Task objective => Report each line of the records below that uses the word "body".
====== Material for this exercise ======
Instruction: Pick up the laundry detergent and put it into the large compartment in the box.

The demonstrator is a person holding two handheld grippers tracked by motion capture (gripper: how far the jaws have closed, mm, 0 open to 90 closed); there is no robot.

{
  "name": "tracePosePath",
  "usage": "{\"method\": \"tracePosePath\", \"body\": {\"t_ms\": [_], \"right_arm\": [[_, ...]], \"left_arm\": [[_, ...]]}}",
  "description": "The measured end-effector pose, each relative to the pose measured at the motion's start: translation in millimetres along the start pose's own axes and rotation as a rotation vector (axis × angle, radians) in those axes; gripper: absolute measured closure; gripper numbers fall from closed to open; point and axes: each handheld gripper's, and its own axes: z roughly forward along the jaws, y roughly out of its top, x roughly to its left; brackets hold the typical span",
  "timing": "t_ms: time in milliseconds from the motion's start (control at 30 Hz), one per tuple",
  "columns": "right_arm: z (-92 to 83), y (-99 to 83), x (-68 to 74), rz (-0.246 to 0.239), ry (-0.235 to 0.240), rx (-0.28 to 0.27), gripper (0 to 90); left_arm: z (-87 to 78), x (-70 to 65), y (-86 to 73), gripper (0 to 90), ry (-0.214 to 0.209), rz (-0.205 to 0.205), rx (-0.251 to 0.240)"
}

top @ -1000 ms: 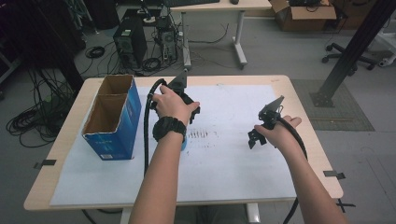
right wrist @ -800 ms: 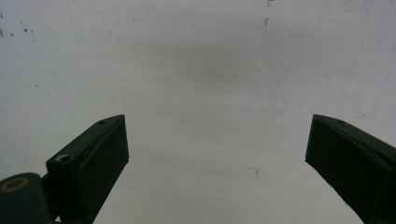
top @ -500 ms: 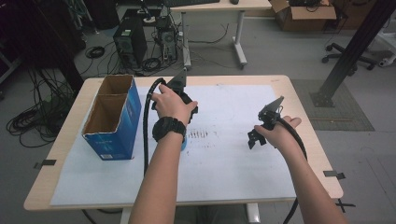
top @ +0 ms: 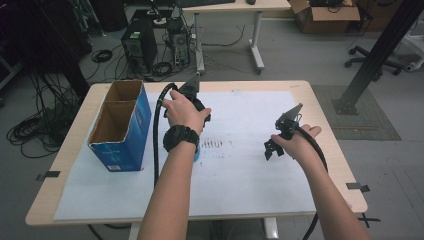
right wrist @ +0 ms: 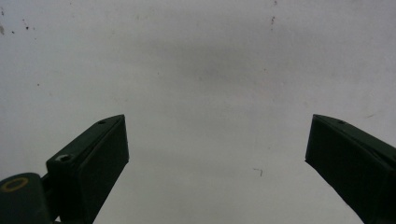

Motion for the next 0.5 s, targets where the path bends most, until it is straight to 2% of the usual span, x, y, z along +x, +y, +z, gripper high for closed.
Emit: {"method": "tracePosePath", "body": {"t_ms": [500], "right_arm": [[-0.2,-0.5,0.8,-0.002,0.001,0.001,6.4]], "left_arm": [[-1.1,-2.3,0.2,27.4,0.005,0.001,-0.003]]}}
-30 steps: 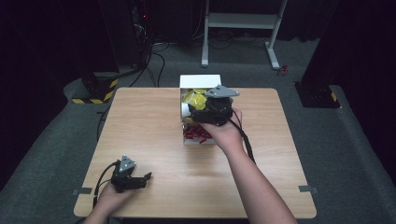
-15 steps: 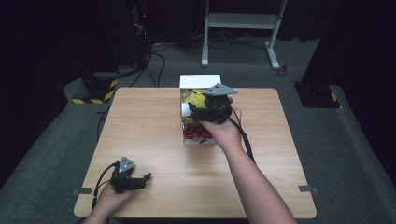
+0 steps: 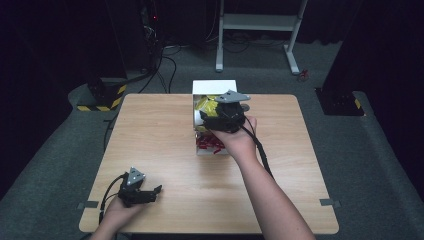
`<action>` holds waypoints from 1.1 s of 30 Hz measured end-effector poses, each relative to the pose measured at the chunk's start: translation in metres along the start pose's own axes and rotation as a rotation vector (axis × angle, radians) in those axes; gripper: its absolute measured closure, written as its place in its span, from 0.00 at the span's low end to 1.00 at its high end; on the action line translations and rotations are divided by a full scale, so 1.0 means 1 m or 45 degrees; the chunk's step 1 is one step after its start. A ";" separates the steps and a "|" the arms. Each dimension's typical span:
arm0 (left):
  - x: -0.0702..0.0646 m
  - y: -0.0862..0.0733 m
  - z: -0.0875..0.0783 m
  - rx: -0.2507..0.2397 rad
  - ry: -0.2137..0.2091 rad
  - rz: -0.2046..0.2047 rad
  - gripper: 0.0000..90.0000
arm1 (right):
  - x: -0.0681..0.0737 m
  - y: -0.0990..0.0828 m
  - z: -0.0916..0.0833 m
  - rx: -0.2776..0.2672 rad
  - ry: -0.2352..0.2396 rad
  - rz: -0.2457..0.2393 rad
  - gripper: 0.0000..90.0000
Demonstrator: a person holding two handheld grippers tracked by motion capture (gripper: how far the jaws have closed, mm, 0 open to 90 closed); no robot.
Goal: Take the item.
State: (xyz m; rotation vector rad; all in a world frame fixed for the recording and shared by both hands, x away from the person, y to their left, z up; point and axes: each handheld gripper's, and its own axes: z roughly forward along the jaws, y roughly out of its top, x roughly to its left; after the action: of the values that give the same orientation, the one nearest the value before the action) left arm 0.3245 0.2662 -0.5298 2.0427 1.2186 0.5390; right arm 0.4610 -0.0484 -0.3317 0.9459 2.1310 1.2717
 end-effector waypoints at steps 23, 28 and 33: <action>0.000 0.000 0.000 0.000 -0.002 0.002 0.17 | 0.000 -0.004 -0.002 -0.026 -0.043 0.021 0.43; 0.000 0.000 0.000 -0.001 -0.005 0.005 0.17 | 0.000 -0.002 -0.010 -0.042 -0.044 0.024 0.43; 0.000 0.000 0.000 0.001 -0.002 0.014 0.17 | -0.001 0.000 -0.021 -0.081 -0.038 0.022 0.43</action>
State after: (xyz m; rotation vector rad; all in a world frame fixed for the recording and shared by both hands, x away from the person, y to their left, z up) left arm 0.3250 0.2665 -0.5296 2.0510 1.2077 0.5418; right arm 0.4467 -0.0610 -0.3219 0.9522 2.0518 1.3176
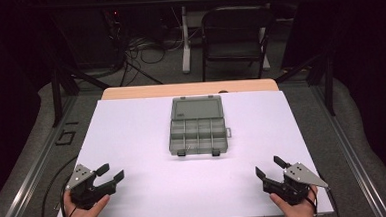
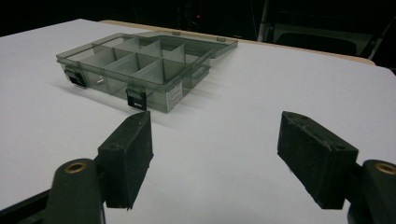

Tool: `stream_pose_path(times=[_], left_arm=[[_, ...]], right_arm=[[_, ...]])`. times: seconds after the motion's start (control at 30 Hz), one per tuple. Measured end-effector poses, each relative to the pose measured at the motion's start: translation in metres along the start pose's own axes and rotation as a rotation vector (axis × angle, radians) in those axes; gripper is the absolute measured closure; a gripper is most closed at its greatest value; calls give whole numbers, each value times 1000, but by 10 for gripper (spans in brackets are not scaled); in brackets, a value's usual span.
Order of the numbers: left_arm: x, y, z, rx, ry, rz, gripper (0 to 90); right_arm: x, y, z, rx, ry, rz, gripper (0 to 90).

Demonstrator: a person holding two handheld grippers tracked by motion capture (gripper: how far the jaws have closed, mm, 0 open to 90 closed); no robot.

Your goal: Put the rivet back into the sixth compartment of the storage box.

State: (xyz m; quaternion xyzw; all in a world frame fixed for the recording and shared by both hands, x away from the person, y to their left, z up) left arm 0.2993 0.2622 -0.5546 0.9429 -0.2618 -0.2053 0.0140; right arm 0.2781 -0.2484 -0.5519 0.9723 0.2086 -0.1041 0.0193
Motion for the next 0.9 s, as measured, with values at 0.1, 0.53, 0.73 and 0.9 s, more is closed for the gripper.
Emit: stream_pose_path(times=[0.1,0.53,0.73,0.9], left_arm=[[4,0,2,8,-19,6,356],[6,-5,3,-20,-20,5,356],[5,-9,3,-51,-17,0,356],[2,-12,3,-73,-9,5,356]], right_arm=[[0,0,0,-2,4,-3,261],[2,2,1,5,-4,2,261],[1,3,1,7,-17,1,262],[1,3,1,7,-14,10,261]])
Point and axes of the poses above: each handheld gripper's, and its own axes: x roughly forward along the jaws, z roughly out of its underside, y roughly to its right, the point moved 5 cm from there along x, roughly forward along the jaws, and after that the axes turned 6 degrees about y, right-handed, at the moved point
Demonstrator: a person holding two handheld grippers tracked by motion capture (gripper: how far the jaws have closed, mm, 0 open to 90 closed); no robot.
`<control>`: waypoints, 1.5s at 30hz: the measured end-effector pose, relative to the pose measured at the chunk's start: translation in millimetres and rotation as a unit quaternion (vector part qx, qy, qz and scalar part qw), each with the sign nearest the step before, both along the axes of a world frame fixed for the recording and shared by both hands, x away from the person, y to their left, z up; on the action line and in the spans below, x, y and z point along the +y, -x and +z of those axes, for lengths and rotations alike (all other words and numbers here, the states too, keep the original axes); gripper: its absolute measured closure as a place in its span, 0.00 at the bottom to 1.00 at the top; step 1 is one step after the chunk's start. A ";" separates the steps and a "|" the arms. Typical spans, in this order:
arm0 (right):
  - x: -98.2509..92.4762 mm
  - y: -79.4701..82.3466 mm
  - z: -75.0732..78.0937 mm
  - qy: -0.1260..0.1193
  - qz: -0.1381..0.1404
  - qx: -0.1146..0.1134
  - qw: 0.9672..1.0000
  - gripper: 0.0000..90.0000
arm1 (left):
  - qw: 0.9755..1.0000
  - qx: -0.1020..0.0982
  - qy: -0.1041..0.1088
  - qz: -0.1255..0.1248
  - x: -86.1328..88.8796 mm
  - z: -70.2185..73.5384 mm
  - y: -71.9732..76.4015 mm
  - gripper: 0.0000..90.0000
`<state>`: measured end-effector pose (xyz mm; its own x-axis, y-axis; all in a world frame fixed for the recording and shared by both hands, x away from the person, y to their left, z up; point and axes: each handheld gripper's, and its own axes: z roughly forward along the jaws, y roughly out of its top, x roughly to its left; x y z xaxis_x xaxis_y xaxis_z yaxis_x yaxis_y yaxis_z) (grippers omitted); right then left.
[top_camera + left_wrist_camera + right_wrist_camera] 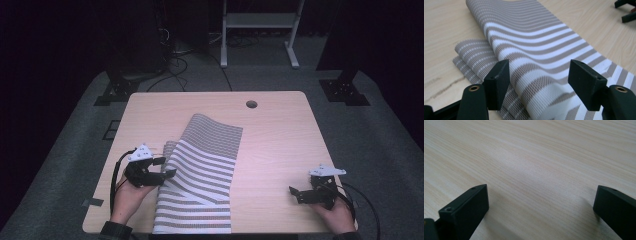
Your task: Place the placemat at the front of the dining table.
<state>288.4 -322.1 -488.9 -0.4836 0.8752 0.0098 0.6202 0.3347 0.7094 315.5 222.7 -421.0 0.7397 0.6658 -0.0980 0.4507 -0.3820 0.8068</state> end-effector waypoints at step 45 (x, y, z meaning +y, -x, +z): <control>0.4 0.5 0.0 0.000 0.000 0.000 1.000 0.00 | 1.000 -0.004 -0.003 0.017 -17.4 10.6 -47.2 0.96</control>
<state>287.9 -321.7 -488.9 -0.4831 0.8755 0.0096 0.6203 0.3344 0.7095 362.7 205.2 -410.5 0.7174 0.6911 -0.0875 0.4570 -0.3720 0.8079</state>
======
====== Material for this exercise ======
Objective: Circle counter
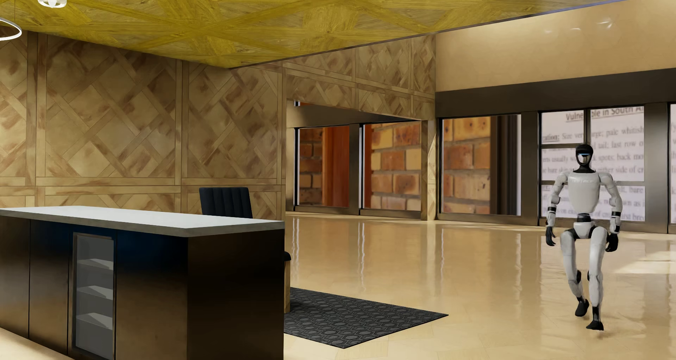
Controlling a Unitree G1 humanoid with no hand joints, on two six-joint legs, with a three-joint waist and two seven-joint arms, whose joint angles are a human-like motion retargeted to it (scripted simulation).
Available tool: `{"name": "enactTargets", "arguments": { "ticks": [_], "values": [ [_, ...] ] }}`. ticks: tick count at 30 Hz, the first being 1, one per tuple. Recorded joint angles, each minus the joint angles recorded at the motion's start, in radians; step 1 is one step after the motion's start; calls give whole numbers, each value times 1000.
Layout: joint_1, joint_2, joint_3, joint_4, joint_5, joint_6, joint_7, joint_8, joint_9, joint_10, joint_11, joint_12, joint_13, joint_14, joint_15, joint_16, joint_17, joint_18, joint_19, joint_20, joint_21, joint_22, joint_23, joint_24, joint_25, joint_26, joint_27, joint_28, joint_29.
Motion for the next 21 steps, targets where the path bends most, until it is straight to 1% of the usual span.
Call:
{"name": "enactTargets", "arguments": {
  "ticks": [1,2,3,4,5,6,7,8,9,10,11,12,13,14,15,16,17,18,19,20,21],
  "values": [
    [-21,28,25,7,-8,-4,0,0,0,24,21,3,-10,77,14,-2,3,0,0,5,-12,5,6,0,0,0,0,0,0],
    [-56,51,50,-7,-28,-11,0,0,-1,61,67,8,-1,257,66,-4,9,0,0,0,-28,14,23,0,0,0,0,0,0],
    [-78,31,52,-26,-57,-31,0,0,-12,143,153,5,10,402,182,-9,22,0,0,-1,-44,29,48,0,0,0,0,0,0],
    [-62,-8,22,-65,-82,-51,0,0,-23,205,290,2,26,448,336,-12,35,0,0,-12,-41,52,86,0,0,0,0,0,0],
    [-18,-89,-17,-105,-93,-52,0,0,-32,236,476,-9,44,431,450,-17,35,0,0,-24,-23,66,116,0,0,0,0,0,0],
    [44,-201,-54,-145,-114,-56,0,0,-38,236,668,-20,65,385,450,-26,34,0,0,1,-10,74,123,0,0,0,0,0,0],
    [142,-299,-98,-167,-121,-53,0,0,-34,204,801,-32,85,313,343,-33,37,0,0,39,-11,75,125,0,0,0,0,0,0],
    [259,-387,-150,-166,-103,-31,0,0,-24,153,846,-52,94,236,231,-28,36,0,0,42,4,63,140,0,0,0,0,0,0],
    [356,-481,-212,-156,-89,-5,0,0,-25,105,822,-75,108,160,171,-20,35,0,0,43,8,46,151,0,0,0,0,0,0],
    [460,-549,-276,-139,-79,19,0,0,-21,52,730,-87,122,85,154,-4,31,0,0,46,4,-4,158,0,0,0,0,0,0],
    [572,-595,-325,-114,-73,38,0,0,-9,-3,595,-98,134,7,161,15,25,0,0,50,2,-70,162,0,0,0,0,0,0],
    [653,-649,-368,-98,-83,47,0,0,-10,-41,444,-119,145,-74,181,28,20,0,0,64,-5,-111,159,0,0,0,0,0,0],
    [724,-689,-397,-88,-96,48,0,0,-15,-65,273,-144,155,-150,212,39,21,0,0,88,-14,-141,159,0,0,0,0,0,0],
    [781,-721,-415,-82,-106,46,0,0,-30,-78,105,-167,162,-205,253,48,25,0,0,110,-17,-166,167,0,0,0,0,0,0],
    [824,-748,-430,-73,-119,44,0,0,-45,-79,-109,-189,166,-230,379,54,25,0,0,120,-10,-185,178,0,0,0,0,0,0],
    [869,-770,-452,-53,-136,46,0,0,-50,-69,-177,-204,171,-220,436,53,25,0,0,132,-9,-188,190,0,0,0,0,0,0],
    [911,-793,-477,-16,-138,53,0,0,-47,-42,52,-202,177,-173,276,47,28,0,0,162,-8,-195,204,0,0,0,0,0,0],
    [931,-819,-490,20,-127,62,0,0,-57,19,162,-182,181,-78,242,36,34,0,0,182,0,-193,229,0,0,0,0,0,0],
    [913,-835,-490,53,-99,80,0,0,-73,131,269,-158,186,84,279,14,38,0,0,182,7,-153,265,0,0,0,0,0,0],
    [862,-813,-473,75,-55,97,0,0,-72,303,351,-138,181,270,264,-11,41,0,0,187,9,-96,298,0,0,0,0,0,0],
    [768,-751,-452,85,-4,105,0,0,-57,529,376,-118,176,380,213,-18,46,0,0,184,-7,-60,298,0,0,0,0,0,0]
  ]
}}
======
Response for this exercise =>
  "usage": "{\"method\": \"tracePosePath\", \"body\": {\"t_ms\": [_], \"right_arm\": [[_, ...]], \"left_arm\": [[_, ...]]}}",
Emit: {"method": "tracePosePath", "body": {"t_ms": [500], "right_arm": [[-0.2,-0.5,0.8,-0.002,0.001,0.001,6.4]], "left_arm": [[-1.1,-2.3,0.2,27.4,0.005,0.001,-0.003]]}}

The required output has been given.